The Degradation of Dietary Fibre in the Intestine

Small Intestine

The majority of nutrients in food are degraded and absorbed in the small intestine. Soluble fibre, such as b-glucan and soluble arabinoxylan, may slow down the gastric emptying rate and the absorption of nutrients from the lumen of the small intestine, possibly by increasing the viscosity of the food mass. This leads to the delayed hydrolysis of starch and absorption of nutrients, which results in lower and more stable blood glucose levels. This is beneficial e.g. with respect to prevention of development of type 2 diabetes.

Some minor degradation of non-starch polysaccharides may also occur in the small intestine of humans. The degradation depends on the type of polysaccharide. Rye has a higher arabinoxylan content than other cereals. The degradation of arabinoxylans and cellulose is much lower than that of the mostly soluble
b-glucan (Bach Knudsen et al. 1997, Karppinen et al. 2000).

Large Intestine

Most microbial degradation of dietary fibre occurs in the large intestine. Dietary fibre provides substrates for the complex ecosystem there, which consists of several hundred species of bacteria that are important for human health. The long term effects of the level of dietary fibre intake on the composition of human intestinal microflora have not been thoroughly investigated. It seems, however, that the microflora can be altered as early as after 2 weeks of increased intake of dietary fibre (Rao 1995). The intermediate and end products of fermentation also are partly determined by the composition of the polysaccharide substrate.

The fact that the gut microflora can be altered for the benefit of human health has motivated the development of new functional food ingredients. A probiotic is a live microbial food supplement, which beneficially affects the host by improving its intestinal microbial balance (Gibson et al. 2004). A prebiotic is defined as a nondigestible food ingredient that beneficially affects the host by selectively stimulating the growth and/or activity of one or a limited number of bacteria in the colon, and thus improves host's health (Gibson et al. 2005).

The most studied prebiotic food ingredients are oligosaccharides, which change the gut microflora in the favour of Bifidobacteria. The bifidogenic nature of fructo-oligosaccharides originating from chicory inulin has been well documented (Van Loo et al. 1999). There is also evidence that xylo-oligosaccharides increase the amount of Bifidobacteria in humans (Okazaki et al. 1990, Crittenden et al. 2002). The potential of rye arabinoxylan to selectively stimulate some groups of bacteria in the colon remains to be studied. Recently it was shown in pig experiments that whole grain rye is a much better stimulator of fermentation and enterolactone production than white wheat bread (Glitsø et al. 2000).

It can be estimated that the amount of carbohydrates potentially available for fermentation in the large intestine is about 12 g/100 g of whole grain rye bread, of which about 80% is in the form of non-starch polysaccharides.

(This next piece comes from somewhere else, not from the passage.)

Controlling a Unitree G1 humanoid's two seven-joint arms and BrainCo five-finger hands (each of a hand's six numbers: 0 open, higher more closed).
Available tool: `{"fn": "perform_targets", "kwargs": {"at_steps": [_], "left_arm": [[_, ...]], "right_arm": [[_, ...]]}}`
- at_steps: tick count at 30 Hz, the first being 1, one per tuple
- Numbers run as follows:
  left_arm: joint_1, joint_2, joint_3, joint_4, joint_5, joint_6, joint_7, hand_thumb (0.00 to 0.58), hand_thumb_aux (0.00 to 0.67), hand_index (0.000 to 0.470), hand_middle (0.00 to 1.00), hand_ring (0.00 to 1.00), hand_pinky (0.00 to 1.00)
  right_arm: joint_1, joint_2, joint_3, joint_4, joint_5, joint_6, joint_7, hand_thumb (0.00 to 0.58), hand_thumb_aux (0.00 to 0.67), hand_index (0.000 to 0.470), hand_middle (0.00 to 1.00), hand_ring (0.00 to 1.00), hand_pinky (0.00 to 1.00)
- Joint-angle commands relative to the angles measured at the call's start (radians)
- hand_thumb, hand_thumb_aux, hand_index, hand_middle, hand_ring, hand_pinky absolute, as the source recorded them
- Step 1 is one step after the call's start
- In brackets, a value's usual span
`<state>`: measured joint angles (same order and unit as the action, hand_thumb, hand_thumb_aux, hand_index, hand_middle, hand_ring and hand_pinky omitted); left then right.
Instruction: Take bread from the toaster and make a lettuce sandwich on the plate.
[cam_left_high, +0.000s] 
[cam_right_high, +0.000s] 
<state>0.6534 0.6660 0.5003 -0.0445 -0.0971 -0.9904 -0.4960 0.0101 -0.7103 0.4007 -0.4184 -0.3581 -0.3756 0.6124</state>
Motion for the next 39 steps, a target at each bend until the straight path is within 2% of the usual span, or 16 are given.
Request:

This level is about three times higher than in white wheat bread. Moreover, whole grain rye bread provides 2 g of lignin per 100 g of dry matter, compared with 0.3 g in white wheat bread. The large amount of carbohydrates available for bacterial fermentation is beneficial for bowel physiology (Bach Knudsen et al. 1997, Gråsten et al. 2000).

An increased intake of dietary fibre will inevitably influence bowel function because it stimulates microbial growth and short-chain fatty acid production, and lowers the pH in the gut, and also because of the mechanical action and the water holding properties of fibre (MacFarlane et al. 1991). All of these processes lead to increased bulk in the colon and a shorter feacal transit time, as also shown for high intake of rye bread (Gråsten et al. 2000)

The significance of the colonic fermentation lies mainly in the types of products that are formed and their fate in the body. Carbohydrates and proteins are broken down through a variety of intermediate products to short-chain fatty acids, various gases, branched-chain fatty acids and other organic compounds. The short-chain fatty acids are generated to supply the host with energy but have also specific metabolic roles with health implications. For example, butyrate has regulatory functions in cell proliferation and differentiation properties, which prevents cancer. Propionate has been proposed as a modifier of hepatic metabolism, and acetate is used as fuel for muscle tissues (Bergman 1990).

Studies have shown that the substrate available for fermentation influences the molar proportion of short-chain fatty acids. In vitro faecal fermentation studies indicated that rye bran and its fractions were good producers of butyrate and propionate (Karppinen et al. 2001). Results from both animal and human experiments point to rye dietary fibre as a good source of butyrate generation (Bach Knudsen et al. 2003; McIntosh et al. 2003).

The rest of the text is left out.